Stored data
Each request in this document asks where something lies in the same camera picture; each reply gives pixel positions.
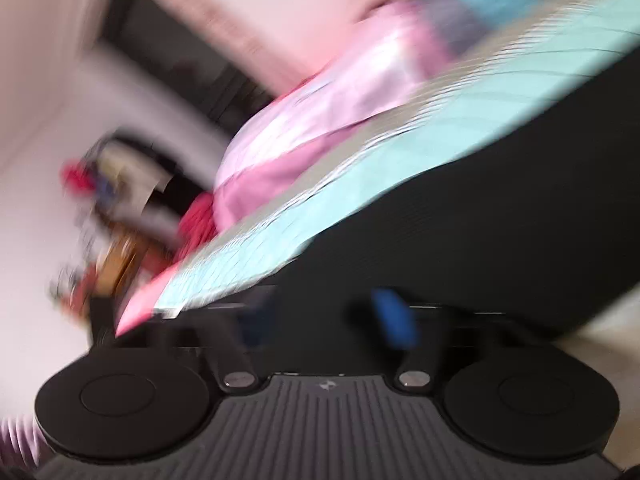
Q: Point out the pink duvet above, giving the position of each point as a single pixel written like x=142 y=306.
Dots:
x=310 y=125

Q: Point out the black pants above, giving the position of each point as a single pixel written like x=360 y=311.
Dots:
x=475 y=230

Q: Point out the pink bed sheet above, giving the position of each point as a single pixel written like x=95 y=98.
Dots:
x=142 y=305

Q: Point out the patchwork quilt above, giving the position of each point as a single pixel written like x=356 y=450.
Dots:
x=360 y=160

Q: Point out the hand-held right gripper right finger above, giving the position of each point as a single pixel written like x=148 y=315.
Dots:
x=396 y=321

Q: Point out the cluttered pile of belongings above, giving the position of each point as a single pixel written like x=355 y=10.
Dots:
x=110 y=200

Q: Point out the red clothes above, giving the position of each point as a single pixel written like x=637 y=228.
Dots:
x=197 y=222

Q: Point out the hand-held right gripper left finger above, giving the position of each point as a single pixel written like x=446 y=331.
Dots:
x=254 y=327

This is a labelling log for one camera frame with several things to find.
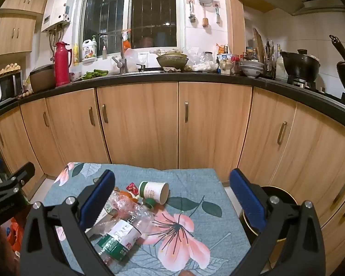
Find hanging metal ladle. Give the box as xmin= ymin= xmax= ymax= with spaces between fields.
xmin=188 ymin=0 xmax=197 ymax=23

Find white plastic jug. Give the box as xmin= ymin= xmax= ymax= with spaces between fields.
xmin=276 ymin=44 xmax=289 ymax=81

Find steel kitchen faucet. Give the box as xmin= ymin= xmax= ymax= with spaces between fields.
xmin=98 ymin=32 xmax=129 ymax=75

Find orange plastic bag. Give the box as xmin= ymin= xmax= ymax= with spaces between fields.
xmin=6 ymin=218 xmax=25 ymax=255

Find white green paper cup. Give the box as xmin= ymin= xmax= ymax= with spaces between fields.
xmin=138 ymin=181 xmax=170 ymax=205

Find gas stove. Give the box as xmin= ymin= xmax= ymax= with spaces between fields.
xmin=286 ymin=75 xmax=345 ymax=110

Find white detergent jug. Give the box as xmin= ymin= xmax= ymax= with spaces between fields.
xmin=82 ymin=35 xmax=98 ymax=64

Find floral blue tablecloth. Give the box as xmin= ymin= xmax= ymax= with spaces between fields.
xmin=43 ymin=162 xmax=252 ymax=276

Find green vegetables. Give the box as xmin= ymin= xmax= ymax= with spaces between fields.
xmin=81 ymin=69 xmax=109 ymax=80

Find white plastic bag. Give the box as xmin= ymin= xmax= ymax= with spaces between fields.
xmin=124 ymin=47 xmax=139 ymax=64

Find stack of bowls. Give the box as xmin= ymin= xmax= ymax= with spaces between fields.
xmin=239 ymin=60 xmax=265 ymax=79

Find orange dish soap bottle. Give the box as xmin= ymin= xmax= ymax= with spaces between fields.
xmin=122 ymin=29 xmax=133 ymax=49

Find black round gold-rimmed bin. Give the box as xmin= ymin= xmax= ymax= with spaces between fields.
xmin=241 ymin=185 xmax=298 ymax=242

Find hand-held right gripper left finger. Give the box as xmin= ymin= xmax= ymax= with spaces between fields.
xmin=20 ymin=169 xmax=116 ymax=276

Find tray of eggs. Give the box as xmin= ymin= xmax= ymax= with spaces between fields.
xmin=0 ymin=63 xmax=21 ymax=77

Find brown rice cooker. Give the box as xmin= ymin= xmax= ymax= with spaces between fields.
xmin=29 ymin=64 xmax=56 ymax=93

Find black clay pot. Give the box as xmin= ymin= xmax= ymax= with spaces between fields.
xmin=280 ymin=49 xmax=321 ymax=83

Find crushed green label plastic bottle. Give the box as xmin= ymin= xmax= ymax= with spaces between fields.
xmin=95 ymin=204 xmax=161 ymax=265

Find red thermos jug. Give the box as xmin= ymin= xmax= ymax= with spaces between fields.
xmin=54 ymin=42 xmax=73 ymax=87

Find clear plastic bags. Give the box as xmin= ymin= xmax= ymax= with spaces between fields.
xmin=187 ymin=46 xmax=219 ymax=72

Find crushed clear plastic bottle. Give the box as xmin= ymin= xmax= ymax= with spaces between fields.
xmin=88 ymin=190 xmax=141 ymax=236

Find sliding window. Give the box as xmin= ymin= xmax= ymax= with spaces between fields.
xmin=80 ymin=0 xmax=185 ymax=56

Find utensil holder with utensils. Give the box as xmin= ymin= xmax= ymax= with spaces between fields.
xmin=264 ymin=38 xmax=278 ymax=79

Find red snack wrapper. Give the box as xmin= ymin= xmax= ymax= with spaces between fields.
xmin=126 ymin=182 xmax=140 ymax=196

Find white water heater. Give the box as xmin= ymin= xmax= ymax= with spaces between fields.
xmin=41 ymin=0 xmax=77 ymax=33

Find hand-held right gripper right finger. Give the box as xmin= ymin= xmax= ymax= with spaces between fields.
xmin=229 ymin=168 xmax=326 ymax=276

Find wooden cutting board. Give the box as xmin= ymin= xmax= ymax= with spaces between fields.
xmin=252 ymin=28 xmax=267 ymax=64

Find microwave oven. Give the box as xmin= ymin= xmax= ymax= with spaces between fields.
xmin=0 ymin=71 xmax=24 ymax=106

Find orange wrapper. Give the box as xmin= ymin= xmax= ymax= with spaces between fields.
xmin=119 ymin=190 xmax=139 ymax=203

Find green woven colander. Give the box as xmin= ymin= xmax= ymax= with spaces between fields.
xmin=156 ymin=52 xmax=189 ymax=69

- **INSTRUCTIONS TO FOLLOW**
If a line in the records above has the word "each", copy it out.

- **TASK RESULT**
Each request in this document asks where something lies in the same camera picture; each reply gives pixel positions.
Q: Point out the pink duvet above, giving the position of each point as a single pixel written like x=142 y=306.
Q: Point out the black pants above, giving the position of each point as a single pixel written like x=360 y=311.
Q: Point out the pink bed sheet above, giving the position of each point as a single pixel written like x=95 y=98.
Q: Point out the patchwork quilt above, giving the position of each point as a single pixel written like x=356 y=450.
Q: Point out the hand-held right gripper right finger above, giving the position of each point as a single pixel written like x=148 y=315.
Q: Point out the cluttered pile of belongings above, giving the position of each point as a single pixel written like x=355 y=10.
Q: Point out the red clothes above, giving the position of each point as a single pixel written like x=637 y=228.
Q: Point out the hand-held right gripper left finger above, giving the position of each point as a single pixel written like x=446 y=331.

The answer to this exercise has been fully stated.